Techno Blender
Digitally Yours.

6 Dimensionality Reduction Techniques | by Kevin Berlemont, PhD | May, 2022

0 68


How and when to use them

Photo by Rodion Kutsaiev from Pexels

In the age of big data, data scientists are using datasets that possess more and more features. This leads to a very well know effect: the curse of dimensionality. When the number of features increases, after a certain point, the performance of the model will decrease. This is due to the fact that the density of the data points is going to decrease as the dimensionality increases (without adding any samples). One of the main consequences to this, is that it becomes extremally easy for a model to overfit.

To overcome the issue of overfitting, training time and storage due to the high dimensionality, a popular approach consists in applying a dimensionality reduction technique to the original dataset.

In this post I will describe six dimensionality reduction methods that you have to know when doing a data science project. I will show an application of the methods to the well-known MNIST dataset. Finally, I will compare and detail when to use which method in the last part.
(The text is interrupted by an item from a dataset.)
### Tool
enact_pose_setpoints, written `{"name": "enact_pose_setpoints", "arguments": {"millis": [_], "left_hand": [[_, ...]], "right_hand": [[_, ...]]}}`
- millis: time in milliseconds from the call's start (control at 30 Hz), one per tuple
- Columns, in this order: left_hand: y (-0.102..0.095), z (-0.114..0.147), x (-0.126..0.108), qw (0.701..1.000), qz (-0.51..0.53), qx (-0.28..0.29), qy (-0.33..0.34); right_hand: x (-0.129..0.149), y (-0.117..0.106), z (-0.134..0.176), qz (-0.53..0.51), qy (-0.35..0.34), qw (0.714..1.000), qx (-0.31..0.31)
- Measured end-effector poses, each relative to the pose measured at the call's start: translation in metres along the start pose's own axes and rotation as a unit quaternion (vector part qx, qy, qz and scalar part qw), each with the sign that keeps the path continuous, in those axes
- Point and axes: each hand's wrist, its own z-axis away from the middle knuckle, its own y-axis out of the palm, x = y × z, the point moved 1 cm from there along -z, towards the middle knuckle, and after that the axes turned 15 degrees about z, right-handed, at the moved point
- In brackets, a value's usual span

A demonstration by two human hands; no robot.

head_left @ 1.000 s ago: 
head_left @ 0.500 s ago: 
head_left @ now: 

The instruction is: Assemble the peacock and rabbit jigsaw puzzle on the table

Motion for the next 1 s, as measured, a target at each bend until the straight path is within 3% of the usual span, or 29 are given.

This algorithm is one of the most well-known feature extraction algorithms. PCA is an unsupervised, linear transformation algorithm that produce the new features by determining the maximum variance of the data. The algorithm is as follows:

  • Construct the covariance matrix of the data
  • Apply the eigen decomposition to the matrix and sort the eigen values in decreasing order
  • Transform the data by projecting on a subset of the top-k eigen values
PCA applied to MNIST dataset

PCA has several benefits, such as being non-iterative and thus less time consuming. Moreover, it reduces over-fitting well. However, it is limited to linear projections and thus doesn’t handle non-linear data well. This is the reason why none of the digits form really separated clusters on the projected PCA.

Like the previous one, this method is a linear feature extraction algorithm, but this time supervised. This method creates a new feature space to project data with the goal of maximizing the classes’ separability. It does so by creating two distances matrices: in-between class and within-class. The first one computes the distance between the mean of each class. The second computes the distance between the mean of each class and the data within that class.
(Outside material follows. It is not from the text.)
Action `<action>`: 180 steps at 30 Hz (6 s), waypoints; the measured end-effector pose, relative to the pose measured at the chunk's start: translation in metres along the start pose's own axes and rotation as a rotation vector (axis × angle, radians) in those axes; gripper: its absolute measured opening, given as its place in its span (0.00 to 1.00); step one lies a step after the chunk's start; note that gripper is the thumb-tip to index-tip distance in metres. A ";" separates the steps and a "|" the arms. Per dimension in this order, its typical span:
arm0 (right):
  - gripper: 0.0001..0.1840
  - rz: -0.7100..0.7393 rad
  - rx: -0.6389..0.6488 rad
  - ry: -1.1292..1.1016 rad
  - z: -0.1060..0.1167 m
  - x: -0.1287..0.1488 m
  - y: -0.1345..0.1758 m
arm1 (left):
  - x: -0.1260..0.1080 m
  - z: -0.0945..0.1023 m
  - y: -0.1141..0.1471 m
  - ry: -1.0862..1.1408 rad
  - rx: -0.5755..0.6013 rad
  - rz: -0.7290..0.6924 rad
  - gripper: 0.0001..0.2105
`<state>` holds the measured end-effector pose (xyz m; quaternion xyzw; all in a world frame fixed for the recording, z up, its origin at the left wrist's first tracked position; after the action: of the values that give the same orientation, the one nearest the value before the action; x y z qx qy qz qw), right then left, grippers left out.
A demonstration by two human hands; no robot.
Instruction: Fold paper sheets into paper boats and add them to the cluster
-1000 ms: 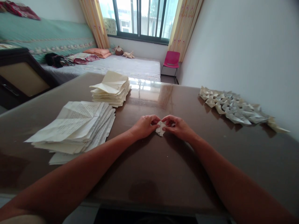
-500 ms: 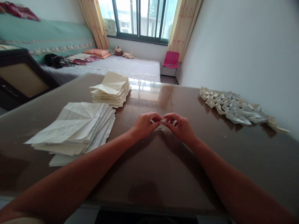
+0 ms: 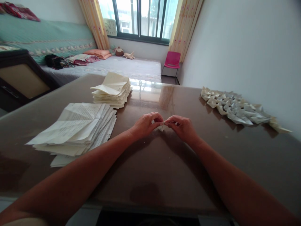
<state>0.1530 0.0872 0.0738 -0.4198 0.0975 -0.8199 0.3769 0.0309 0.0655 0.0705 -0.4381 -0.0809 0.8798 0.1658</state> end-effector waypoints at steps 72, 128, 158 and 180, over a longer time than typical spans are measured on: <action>0.18 -0.188 0.189 -0.286 -0.009 -0.060 0.002 | 0.038 0.006 -0.003 0.166 -0.112 0.196 0.07; 0.06 0.105 0.182 -0.143 -0.008 -0.010 -0.002 | 0.015 0.001 0.001 0.144 -0.104 -0.026 0.07; 0.15 -0.316 0.145 -0.379 -0.018 -0.055 0.004 | 0.014 0.001 0.005 0.007 -0.200 0.014 0.06; 0.23 -0.630 0.036 -0.739 -0.022 -0.067 0.015 | 0.037 -0.006 0.003 0.117 -0.069 0.354 0.18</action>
<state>0.1684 0.1201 0.0114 -0.6853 -0.1889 -0.6917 0.1271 0.0142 0.0759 0.0382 -0.5013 -0.0231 0.8650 -0.0025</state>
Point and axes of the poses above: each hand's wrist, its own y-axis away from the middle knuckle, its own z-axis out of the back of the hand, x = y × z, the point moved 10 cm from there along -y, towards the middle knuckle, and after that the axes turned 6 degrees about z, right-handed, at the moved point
The algorithm is the following:

  • Build the two distances matrices
  • Calculate the eigen values of the combination of these matrices
  • Rank the eigen vectors and build the top-k matrix
  • Project the data of the new subspace
LDA applied to MNIST dataset

Selecting the top-k eigen vectors makes LDA similar to PCA. However, one major inconvenient of this algorithm is that in the case of binary classification, there will only be one feature available after LDA, independently of the number of features available at first.

Before presenting some non-linear algorithms, I want to highlight the Independent Component Analysis method. This is a linear, supervised feature extraction algorithm that generates new features that are statistically independent. It does so by reducing the second and higher order dependencies in a given dataset.

The algorithm is thus:

  • Decompose the data into a mixing matrix A and a new basis matrix S
  • Select the top-k components
  • Build the new features by projecting on those k components
IDA applied to MNIST dataset

In contrast to the two previous algorithms, ICA searches for features that are statistically independent. It does so by searching non-Gaussian features. This algorithm is commonly used in the blind source separation problem. One constraint of this algorithm is that it will not be able to separate Gaussian features.
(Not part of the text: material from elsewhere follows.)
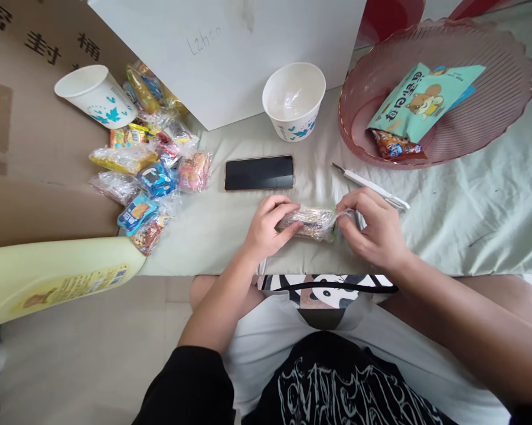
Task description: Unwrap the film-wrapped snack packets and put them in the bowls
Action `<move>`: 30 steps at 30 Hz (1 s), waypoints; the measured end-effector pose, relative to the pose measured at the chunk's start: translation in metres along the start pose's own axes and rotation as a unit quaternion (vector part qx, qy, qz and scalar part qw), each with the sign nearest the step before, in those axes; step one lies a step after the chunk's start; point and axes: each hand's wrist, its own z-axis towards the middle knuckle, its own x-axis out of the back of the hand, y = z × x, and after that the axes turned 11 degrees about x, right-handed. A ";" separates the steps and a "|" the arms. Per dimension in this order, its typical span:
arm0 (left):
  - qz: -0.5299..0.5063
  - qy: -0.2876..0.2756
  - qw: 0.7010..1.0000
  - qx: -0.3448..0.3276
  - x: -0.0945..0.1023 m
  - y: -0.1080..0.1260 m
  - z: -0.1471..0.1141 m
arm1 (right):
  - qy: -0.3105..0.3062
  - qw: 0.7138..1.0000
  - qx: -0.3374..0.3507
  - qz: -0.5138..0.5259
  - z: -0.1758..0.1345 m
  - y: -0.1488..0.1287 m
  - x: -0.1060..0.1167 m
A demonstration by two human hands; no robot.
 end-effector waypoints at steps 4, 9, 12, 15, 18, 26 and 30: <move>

The next three methods I will present will consist in non-linear dimensionality reduction techniques. The first one is a nonlinear, unsupervised dimensionality reduction technique. It focuses on the relationships, such as similarities or dissimilarities, between data in a multi-dimensional space. MDS represents similar data together and less similar data far apart. It does so by finding an output that maximizes the similarity between the distance matrices of the original and modified features.

The algorithm is:

  • Compute the dissimilarity matrix of the data
  • Compute a kernel matrix K by centering the data.
  • Apply the eigen decomposition
  • Obtain the new feature space by selection the top-k eigen vectors
MDS applied to MNIST dataset

Be careful with this method as it is computationally expensive.

This method comes from the fact classical scaling methods do not capture the possible nonlinear patterns in a dataset. This nonlinear unsupervised method solves this issue by maintaining the pairwise geodesic distances between data in lower dimension space. It computes the shortest path between all pairs of data in the neighborhood graph to approximate the geodesic distance between them.

The steps are:

  • Construct the neighborhood graph of the data
  • Compute the geodesic distance matrix
  • Apply MDS to this geodesic matrix
ISOMAP applied to MNIST dataset

As we can observe of the application of the method to the MNIST dataset, some of the digits are very well separated, but the operation is more complicated for similar number such as 2 and 7. This is because ISOMAP is a manifold learning algorithm (one of the earliest), but due to the fact that it uses the neighborhood graph it can sometimes build wrong connections between elements. A non-convex manifold will be difficult to analyze with this algorithm too.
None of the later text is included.